• [Exercise requirements]:
Every line below that holds the string "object" should be copied.
*** Material for this exercise ***
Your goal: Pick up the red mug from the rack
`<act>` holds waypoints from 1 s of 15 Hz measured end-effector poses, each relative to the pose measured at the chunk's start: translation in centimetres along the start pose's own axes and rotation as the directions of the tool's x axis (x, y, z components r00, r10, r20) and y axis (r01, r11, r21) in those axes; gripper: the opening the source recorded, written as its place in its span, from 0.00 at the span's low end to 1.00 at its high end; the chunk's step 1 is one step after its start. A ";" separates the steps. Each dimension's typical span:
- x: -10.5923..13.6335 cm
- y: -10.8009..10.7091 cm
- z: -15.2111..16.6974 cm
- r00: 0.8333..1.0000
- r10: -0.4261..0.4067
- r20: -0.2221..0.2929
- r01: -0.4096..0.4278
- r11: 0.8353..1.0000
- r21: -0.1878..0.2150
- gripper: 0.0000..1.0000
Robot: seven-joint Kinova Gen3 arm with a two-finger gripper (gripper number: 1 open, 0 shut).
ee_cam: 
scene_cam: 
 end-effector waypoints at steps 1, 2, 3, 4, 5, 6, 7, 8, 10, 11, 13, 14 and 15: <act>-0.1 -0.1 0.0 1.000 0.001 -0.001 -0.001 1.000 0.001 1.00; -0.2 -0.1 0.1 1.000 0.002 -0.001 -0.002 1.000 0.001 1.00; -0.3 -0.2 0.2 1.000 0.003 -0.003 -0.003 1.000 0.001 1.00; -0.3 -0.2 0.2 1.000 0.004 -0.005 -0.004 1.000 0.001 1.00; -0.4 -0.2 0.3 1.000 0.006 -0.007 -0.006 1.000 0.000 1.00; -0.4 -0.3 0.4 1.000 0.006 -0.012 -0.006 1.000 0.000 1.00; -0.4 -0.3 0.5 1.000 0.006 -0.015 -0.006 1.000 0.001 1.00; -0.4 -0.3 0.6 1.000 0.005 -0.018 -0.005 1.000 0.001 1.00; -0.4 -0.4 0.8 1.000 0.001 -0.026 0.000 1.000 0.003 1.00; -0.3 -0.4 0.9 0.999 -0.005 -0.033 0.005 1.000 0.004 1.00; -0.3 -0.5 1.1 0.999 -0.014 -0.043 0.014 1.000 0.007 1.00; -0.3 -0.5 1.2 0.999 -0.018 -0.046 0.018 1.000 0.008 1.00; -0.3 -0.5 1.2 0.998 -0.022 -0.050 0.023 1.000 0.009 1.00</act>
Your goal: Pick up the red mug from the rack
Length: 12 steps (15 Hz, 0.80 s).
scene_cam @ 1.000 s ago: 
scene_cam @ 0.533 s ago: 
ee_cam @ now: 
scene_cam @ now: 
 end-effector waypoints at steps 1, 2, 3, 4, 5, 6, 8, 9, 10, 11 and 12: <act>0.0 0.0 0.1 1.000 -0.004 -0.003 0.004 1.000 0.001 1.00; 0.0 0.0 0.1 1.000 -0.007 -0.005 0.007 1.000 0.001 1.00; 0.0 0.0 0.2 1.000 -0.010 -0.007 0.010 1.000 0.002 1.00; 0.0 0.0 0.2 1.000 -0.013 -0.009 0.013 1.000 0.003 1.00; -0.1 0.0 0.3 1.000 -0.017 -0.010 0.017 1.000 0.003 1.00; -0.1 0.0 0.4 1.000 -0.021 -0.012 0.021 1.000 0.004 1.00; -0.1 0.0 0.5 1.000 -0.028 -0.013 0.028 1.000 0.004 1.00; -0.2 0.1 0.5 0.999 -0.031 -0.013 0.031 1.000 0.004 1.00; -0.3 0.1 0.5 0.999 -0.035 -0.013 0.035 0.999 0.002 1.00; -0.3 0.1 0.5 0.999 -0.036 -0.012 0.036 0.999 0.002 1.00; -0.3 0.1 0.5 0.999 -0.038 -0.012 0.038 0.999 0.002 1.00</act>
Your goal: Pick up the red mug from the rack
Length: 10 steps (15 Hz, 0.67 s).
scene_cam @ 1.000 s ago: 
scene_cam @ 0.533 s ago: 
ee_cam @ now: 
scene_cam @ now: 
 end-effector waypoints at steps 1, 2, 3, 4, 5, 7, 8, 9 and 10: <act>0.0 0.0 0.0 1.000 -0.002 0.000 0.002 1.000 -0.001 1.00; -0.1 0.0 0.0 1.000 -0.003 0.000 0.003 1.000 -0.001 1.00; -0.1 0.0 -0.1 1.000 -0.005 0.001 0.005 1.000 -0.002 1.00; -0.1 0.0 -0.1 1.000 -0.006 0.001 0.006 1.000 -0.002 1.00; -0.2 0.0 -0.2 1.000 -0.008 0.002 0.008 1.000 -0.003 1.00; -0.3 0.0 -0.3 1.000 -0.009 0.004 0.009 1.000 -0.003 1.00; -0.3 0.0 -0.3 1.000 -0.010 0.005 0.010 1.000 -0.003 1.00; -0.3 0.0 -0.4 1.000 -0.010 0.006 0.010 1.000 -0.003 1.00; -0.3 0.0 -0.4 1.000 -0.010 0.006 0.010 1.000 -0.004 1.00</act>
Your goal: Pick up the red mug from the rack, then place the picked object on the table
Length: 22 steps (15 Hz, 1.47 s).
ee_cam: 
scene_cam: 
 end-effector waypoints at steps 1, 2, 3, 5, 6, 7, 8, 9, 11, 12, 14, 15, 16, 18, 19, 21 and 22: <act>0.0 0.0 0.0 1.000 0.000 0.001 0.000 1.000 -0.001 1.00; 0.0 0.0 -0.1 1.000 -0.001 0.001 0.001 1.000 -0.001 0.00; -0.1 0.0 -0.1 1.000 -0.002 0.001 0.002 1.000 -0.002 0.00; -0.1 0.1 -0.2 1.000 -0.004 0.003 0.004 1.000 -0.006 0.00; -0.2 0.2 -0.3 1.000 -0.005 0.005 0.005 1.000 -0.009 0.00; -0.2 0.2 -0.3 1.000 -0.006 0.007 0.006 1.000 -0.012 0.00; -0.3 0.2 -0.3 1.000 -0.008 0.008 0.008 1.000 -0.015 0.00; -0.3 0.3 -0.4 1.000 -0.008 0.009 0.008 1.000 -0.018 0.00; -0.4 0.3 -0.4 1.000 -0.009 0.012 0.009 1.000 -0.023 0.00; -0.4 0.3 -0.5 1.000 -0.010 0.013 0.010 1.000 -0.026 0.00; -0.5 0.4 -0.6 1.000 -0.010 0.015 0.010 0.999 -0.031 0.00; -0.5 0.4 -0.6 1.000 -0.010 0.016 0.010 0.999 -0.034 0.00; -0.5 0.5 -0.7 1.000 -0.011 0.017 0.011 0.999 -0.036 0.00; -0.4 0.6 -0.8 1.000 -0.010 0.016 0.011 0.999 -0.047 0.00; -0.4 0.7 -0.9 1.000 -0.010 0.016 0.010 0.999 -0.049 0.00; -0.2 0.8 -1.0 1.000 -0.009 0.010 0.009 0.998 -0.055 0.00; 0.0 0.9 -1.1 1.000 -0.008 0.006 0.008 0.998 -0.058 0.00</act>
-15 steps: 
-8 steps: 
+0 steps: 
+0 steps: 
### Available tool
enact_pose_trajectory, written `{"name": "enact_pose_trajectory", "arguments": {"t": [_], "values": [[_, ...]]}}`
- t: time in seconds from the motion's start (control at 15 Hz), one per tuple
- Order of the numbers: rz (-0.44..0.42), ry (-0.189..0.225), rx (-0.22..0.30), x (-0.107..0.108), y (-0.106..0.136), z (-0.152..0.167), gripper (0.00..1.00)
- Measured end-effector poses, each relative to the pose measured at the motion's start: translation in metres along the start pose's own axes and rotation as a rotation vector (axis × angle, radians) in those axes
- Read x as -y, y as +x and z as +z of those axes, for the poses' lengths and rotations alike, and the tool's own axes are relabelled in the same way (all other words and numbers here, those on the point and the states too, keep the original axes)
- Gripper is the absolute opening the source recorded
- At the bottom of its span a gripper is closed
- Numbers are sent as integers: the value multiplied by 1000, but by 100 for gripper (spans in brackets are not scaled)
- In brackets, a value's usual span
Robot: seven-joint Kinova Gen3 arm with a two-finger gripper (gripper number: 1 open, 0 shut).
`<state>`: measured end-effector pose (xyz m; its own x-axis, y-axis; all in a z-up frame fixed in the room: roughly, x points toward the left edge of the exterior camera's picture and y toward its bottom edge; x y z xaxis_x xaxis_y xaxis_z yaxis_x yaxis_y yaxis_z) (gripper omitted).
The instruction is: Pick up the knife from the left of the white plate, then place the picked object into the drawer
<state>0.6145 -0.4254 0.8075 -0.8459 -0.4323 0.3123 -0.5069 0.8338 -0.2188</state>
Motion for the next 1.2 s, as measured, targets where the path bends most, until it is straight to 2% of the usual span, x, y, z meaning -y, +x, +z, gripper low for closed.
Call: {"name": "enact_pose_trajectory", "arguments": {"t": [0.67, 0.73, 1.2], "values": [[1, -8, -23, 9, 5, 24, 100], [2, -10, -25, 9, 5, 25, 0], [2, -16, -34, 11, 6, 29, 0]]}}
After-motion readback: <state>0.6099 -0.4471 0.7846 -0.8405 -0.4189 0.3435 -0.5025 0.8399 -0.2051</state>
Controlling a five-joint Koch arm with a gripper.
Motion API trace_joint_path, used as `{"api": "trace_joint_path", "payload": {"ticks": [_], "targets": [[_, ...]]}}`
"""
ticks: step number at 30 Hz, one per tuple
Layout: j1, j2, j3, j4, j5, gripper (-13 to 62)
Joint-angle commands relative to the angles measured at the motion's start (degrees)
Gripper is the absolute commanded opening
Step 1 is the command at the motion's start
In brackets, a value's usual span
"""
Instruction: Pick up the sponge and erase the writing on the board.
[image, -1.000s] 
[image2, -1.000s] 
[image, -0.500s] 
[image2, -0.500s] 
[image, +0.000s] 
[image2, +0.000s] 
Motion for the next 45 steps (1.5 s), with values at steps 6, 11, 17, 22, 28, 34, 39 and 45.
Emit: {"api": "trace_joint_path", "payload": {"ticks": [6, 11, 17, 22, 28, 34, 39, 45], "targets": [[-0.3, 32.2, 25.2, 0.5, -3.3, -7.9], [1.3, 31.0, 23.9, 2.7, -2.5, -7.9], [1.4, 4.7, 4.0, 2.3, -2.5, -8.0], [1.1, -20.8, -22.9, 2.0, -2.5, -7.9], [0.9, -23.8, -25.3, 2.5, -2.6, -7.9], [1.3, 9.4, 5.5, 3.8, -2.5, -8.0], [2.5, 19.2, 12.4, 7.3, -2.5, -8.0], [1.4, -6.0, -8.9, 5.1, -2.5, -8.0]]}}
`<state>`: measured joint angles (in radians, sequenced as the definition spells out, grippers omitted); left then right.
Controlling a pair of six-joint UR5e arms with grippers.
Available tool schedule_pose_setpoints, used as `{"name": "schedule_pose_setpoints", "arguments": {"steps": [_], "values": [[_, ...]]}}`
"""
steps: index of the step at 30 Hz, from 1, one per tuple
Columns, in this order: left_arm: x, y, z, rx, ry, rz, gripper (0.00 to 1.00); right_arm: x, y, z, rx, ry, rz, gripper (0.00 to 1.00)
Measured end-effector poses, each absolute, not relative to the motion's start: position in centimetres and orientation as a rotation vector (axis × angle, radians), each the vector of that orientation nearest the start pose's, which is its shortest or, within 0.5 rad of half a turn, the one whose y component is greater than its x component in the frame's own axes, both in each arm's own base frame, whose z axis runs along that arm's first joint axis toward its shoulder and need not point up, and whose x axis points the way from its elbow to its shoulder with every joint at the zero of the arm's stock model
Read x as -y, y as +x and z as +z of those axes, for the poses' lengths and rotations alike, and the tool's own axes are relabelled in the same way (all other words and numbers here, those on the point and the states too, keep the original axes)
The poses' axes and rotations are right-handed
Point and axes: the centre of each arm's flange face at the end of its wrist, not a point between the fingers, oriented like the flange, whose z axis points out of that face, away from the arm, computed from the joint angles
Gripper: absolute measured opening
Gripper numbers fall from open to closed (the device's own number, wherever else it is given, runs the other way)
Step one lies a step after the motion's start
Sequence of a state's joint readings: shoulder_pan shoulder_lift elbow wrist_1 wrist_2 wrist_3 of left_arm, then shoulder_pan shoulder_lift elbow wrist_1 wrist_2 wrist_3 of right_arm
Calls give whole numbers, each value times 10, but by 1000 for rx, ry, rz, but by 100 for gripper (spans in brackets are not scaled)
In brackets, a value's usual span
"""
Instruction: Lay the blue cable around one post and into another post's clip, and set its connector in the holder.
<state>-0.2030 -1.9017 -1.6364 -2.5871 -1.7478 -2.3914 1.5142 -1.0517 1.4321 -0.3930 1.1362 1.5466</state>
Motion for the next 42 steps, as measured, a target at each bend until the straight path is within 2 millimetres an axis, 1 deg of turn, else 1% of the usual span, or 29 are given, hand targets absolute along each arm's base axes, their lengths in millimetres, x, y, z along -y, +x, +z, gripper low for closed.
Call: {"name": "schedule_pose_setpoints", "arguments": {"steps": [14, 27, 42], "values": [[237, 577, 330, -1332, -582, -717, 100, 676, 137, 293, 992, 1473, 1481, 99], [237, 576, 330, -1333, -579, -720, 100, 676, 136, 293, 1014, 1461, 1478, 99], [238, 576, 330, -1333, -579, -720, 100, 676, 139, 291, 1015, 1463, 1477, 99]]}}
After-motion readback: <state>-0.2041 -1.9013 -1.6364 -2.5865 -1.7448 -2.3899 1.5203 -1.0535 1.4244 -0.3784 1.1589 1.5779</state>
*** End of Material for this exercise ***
• [Solution to this exercise]:
Your goal: Pick up the red mug from the rack, then place the picked object on the table
The instruction is: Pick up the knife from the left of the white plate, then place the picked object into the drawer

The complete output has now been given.